There are many who are skeptical that China can become a leader. “The answer is no; it’s not willing or able to play a serious global leadership role,” says Michael Thawley, head of Australia’s office of the prime minister. With China’s once-booming economy now on the skids, such skeptics are growing louder.

By its sheer size as home to a quarter of humanity, China will necessarily be a leader someday. Yet it must operate in a world now tightly knit by economics, the Internet, and global rules established for decades. The old notion of leadership as domineering must be set aside – as the United States learned after letting loose the turmoil in Iraq and Libya. Last year, Mr. Obama defined his preferred leadership style as “empowering partners,” with the US serving as a “hub of alliances.”

For two decades, top officials of the US and China have held strategic dialogues to lay the building blocks for a global partnership. This listening exercise has yielded a few agreements, such as steps to slow climate change. The talks are not an attempt to balance the power of two countries but to define the global public goods – and not just material goods.

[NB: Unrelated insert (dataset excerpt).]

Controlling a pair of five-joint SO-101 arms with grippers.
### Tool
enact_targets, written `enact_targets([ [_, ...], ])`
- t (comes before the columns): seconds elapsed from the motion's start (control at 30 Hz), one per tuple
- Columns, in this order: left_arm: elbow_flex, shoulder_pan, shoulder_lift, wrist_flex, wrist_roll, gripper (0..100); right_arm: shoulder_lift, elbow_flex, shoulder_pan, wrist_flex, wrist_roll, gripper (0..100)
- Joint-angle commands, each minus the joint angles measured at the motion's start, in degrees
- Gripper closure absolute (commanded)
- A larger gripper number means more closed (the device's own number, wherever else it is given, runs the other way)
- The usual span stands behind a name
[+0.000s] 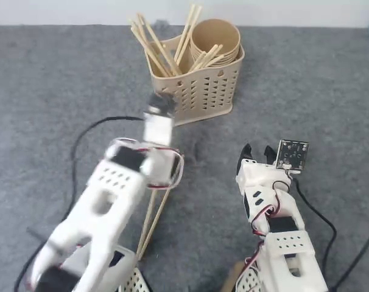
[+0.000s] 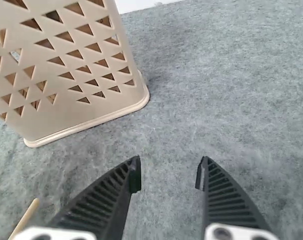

For the US, those goods are a rules-based system that honors the dignity and worth of the individual, and where governments must answer to their citizens. With its one-party rule and crackdown on dissent, China prefers a different set of virtues, defined not by the people but by the unelected and secretive elect of the Communist Party. China's chairman Xi speaks of "the China Dream" and the party ensuring security and prosperity for the people.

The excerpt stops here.